Der Apfel- an apple a day keeps the doctor away

Was ist dran an dieser Volksweisheit? Eines gleich vorweg, klar ist, wer nur einen Apfel am Tag und ansonsten Junk-Food isst, den rettet der Apfel nicht. Aber ein Apfel täglich ist schon mal ein guter Beitrag zur gesunden Ernährung.

Apfel, das steckt drin

Mit etwa 75 Kalorien bietet ein mittelgroßer Apfel eine gute Mischung an wertvollen Inhaltsstoffen wie Vitamine, Mineralstoffe, sekundäre Pflanzenstoffe und Ballaststoffe sowie Wasser zum Durstlöschen. Er besteht zu 85 Prozent aus Wasser und liefert damit einen nennenswerten Flüssigkeitsbeitrag, wenn kein Getränk zur Hand ist. Seine "Zucker", die Fructose (Fruchtzucker) und Glucose (Traubenzucker), sorgen für rasche Bereitstellung von Energie für Muskeltätigkeiten und Denkaufgaben.

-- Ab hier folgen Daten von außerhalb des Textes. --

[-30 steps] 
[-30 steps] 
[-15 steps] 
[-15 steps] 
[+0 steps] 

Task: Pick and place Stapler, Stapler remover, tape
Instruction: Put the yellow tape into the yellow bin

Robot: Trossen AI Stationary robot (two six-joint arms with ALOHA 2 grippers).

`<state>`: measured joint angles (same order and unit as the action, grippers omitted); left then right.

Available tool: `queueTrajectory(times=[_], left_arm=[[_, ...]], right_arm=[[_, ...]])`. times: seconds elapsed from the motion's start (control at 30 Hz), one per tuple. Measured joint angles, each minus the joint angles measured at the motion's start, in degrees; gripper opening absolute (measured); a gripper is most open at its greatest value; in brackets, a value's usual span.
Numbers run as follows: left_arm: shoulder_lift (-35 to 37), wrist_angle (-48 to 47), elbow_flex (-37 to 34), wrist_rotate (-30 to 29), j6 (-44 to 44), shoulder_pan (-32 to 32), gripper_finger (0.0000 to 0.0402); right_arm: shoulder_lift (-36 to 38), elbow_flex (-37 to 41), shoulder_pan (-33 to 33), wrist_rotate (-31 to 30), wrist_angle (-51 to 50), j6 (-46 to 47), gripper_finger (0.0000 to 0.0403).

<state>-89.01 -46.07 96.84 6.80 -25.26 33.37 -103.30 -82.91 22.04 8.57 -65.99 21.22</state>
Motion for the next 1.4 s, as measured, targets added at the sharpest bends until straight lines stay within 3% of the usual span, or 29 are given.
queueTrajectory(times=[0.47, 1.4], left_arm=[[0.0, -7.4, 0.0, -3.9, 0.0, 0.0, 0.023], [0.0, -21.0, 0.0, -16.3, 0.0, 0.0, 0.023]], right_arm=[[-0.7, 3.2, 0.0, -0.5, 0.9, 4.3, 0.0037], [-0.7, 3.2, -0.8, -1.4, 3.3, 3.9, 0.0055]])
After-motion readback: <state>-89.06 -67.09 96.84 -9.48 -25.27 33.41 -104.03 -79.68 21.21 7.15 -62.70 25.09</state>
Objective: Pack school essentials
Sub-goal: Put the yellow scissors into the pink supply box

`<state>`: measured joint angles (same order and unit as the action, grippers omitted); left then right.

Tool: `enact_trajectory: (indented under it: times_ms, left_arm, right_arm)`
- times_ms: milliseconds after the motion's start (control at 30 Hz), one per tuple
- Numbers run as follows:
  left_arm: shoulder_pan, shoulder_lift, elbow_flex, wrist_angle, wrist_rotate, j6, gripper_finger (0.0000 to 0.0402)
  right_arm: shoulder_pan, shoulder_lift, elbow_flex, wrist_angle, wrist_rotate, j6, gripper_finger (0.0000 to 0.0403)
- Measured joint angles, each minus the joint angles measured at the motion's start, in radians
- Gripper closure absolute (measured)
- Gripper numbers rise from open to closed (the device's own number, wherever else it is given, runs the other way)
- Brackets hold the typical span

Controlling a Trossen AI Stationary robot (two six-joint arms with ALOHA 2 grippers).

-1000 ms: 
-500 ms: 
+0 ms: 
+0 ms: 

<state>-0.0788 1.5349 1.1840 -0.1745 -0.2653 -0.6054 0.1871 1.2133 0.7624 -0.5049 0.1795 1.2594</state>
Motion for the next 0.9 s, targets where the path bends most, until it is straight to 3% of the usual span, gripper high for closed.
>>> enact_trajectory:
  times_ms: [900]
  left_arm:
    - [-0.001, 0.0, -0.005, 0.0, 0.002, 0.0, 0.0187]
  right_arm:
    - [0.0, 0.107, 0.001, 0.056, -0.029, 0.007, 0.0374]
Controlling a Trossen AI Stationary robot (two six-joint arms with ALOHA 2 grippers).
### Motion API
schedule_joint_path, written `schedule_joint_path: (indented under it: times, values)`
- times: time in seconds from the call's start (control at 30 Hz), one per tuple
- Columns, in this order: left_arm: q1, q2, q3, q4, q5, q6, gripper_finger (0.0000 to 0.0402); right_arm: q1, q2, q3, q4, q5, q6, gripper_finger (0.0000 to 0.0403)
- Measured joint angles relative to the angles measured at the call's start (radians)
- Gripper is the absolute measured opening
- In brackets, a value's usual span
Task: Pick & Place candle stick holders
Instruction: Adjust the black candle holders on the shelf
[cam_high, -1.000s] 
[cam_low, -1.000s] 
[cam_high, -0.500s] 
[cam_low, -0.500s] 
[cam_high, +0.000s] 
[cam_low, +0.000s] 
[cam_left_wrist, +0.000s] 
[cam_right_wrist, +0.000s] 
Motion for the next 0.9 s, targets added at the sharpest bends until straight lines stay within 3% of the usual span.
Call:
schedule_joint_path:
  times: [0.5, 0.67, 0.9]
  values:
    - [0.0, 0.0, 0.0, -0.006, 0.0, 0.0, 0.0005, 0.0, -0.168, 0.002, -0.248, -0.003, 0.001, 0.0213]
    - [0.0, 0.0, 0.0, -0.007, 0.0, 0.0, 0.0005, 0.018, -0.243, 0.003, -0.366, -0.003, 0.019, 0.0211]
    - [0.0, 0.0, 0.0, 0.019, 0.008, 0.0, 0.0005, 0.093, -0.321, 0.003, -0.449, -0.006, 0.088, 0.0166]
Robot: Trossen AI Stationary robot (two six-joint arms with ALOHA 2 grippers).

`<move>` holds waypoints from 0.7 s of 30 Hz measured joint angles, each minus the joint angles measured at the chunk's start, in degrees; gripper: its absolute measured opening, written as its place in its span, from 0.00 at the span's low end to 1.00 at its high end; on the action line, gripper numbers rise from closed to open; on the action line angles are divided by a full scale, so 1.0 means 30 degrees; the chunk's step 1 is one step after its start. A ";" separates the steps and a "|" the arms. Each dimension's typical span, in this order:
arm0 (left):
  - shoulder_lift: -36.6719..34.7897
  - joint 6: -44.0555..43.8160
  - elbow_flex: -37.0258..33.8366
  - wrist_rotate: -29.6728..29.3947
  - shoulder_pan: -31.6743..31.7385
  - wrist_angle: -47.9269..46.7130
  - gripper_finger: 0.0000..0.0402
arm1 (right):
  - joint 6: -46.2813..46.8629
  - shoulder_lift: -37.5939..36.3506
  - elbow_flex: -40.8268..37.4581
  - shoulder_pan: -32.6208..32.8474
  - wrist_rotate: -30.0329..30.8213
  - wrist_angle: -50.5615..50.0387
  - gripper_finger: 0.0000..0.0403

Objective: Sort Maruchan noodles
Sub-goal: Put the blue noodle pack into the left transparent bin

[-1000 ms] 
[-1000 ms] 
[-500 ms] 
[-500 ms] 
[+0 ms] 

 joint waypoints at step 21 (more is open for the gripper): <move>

Das bedeutendste Vitamin des Apfels ist das Vitamin C. Der durchschnittliche Gehalt von einem Apfel mit Schale wird mit 12 mg je 100 g Frucht angegeben. Allerdings gibt es hier von Sorte zu Sorte große Unterschiede und auch innerhalb einer Sorte kann der Vitamin C-Gehalt insbesondere in Abhängigkeit von den Anbaubedingungen, Witterungseinflüssen und seiner Stellung am Baum schwanken. Zu den Vitamin C-reichsten Sorten zählen: Berlepsch, Cox Orange, Jonagold und Boskop.

Zu früh geerntete Äpfel enthalten allerdings kaum Vitamin C.

 

Die Ballaststoffe in Äpfel sättigen gut und fördern die Verdauung

Die Apfel-Ballaststoffe Cellulose und vor allem Pektin sorgen auch für ein gutes und schnelles Sättigungsgefühl. Und sie leisten noch mehr: Sie sorgen für eine gute Verdauung ohne den Darm allzu sehr zu belasten. Dabei reinigt Cellulose aufgrund seiner festen Struktur den Darm wie ein "Flaschenputzer". Der lösliche Ballaststoff Pektin quillt auf und sorgt damit für die notwendige Masse. Gemeinsam reinigen sie mechanisch alle Buchten und Falten des Darms. Pektin, das vielen von der Konfitürenherstellung bekannt ist, kann sehr große Mengen Wasser binden und sorgt nicht nur für einen voluminösen, sondern auch raschen Stuhl. Zudem wirkt Pektin sich günstig auf einen erhöhten Blutcholesterinspiegel aus, indem es Gallensäuren bindet und mit ausscheidet.

 

Aber bitte mit Schale - sekundäre Pflanzenstoffe

Der Grund: Äpfel enthalten viele gesundheitsfördernde Wirkstoffe, die in oder direkt unter der Schale liegen. In verschiedenen Untersuchungen konnte gezeigt werden, dass diese sogenannten sekundären Pflanzenstoffe des Apfels sehr wahrscheinlich eine Schutzwirkung gegenüber Herz-Kreislauf- und Krebserkrankungen ausüben.

Einige Verbindungen dieser Stoffklasse wie beispielsweise das Flavonoid Quercetin befindet sich ausschließlich in der Schale. Durch Schälen würde ein Großteil der wertvollen Wirkstoffe verloren gehen. Besser ist es deshalb, den Apfel einfach mit lauwarmem Wasser zu waschen und einem Papiertuch abzureiben. Das entfernt den Schmutz und eventuell anhaftende Rückstände zum großen Teil.

 

Nur gut gekaut entfaltet der Apfel sein volles Aroma

Wer das ganze Aromaspektrum eines Apfels genießen möchte, sollte die Frucht langsam und bewusst essen. Schweizer Wissenschaftler haben festgestellt, dass die sensorische Wahrnehmung des Apfelaromas in der Regel erst nach 70 „Kau-Sekunden“ abgeschlossen ist. Das Aromaprofil ändert sich im Laufe der Kau-Zeit und ist je nach Apfelsorte unterschiedlich. Es lohnt sich also, einen Apfel langsam zu genießen.